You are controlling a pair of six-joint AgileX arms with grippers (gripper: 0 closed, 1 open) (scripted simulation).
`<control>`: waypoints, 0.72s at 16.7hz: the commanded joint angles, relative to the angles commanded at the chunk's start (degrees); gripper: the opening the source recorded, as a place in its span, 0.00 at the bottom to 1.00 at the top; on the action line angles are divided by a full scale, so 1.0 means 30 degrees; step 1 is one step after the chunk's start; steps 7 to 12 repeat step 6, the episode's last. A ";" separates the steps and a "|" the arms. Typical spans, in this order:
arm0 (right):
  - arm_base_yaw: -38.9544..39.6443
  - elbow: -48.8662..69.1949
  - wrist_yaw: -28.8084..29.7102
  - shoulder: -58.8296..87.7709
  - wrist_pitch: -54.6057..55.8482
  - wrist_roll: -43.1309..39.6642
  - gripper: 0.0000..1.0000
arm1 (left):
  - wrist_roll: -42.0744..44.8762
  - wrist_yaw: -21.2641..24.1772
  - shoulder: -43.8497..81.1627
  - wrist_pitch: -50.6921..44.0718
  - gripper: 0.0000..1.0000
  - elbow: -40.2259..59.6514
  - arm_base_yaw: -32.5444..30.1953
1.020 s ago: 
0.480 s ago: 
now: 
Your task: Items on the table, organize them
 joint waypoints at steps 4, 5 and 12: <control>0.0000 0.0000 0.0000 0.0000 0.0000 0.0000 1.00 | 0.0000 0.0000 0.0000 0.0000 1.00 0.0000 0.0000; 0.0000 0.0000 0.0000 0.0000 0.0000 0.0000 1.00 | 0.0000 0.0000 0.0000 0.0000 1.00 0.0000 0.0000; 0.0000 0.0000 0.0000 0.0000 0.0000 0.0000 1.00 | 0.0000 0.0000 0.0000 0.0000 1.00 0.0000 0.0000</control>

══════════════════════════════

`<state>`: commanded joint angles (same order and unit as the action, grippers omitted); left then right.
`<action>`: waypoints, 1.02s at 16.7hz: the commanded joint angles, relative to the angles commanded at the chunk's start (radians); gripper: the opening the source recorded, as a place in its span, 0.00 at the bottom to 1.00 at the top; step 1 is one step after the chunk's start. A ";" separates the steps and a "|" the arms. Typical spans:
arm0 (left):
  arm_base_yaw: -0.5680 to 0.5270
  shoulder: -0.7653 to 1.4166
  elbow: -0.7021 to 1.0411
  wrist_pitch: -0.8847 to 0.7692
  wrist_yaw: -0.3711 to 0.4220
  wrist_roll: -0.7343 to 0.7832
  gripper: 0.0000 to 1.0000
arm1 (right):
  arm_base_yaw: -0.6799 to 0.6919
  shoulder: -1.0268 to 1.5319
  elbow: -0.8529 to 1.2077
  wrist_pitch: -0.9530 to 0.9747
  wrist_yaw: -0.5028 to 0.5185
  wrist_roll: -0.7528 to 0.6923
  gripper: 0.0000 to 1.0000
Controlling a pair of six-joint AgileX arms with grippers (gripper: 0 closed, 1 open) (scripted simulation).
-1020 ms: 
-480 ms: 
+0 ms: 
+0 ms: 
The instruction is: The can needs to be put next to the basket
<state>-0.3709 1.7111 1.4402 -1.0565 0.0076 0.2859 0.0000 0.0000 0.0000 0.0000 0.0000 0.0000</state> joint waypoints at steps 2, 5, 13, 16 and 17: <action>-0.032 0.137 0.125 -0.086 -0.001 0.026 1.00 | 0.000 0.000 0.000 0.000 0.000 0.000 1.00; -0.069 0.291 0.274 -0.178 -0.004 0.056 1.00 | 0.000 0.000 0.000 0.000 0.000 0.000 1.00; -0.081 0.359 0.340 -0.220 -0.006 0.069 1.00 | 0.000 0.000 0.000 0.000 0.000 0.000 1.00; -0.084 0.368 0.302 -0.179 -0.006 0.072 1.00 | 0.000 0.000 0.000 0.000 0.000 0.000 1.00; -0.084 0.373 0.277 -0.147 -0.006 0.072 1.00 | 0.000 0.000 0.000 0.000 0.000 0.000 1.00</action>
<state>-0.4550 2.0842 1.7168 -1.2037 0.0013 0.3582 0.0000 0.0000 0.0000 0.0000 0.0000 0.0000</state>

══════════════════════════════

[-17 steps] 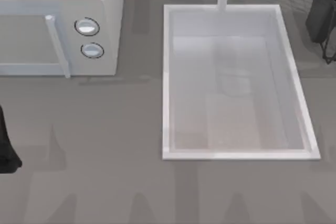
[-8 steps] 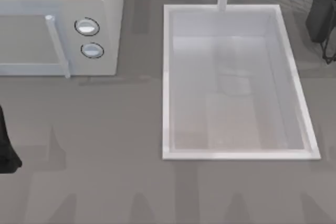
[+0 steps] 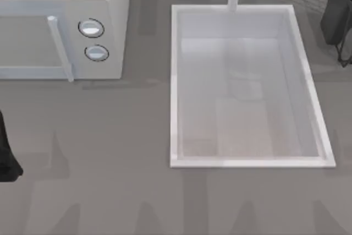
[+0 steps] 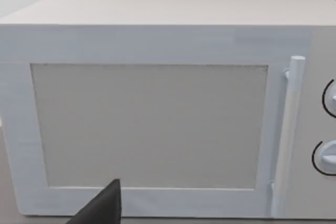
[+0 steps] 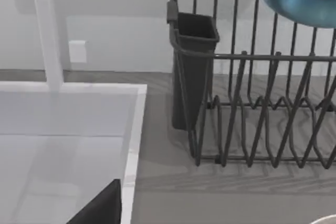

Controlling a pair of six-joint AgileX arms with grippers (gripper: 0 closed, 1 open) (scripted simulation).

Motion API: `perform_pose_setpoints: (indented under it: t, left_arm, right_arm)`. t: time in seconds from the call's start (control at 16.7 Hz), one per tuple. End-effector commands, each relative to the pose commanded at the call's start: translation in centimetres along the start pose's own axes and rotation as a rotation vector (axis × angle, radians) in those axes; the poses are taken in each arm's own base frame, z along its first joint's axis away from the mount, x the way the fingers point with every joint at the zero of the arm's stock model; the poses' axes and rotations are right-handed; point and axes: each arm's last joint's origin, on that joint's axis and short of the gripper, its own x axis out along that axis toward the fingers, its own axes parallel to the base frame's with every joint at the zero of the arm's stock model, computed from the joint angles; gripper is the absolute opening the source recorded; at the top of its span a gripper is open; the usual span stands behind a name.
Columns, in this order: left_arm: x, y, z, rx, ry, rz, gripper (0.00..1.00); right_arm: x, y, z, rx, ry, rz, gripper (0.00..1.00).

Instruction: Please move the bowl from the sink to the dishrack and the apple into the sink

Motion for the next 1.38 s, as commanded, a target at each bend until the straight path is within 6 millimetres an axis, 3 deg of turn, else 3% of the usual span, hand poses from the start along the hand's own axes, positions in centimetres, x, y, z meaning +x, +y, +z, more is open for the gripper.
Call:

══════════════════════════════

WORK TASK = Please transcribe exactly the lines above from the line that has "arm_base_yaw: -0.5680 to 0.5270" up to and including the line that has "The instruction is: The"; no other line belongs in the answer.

ANSWER SECTION =
  arm_base_yaw: -0.5680 to 0.5270
  shoulder: -0.7653 to 1.4166
  elbow: -0.7021 to 1.0411
  wrist_pitch: -0.8847 to 0.7692
  wrist_yaw: -0.3711 to 0.4220
  wrist_roll: -0.7343 to 0.7832
  gripper: 0.0000 to 1.0000
arm1 (right):
  arm_base_yaw: -0.6799 to 0.6919
  shoulder: -1.0268 to 1.5319
  elbow: -0.8529 to 1.2077
  wrist_pitch: -0.9530 to 0.9747
  wrist_yaw: -0.5028 to 0.5185
  wrist_roll: -0.7528 to 0.6923
  gripper: 0.0000 to 1.0000
Controlling a pair of six-joint AgileX arms with grippers (gripper: 0 closed, 1 open) (scripted simulation).
-1020 ms: 
-480 ms: 
+0 ms: 
+0 ms: 
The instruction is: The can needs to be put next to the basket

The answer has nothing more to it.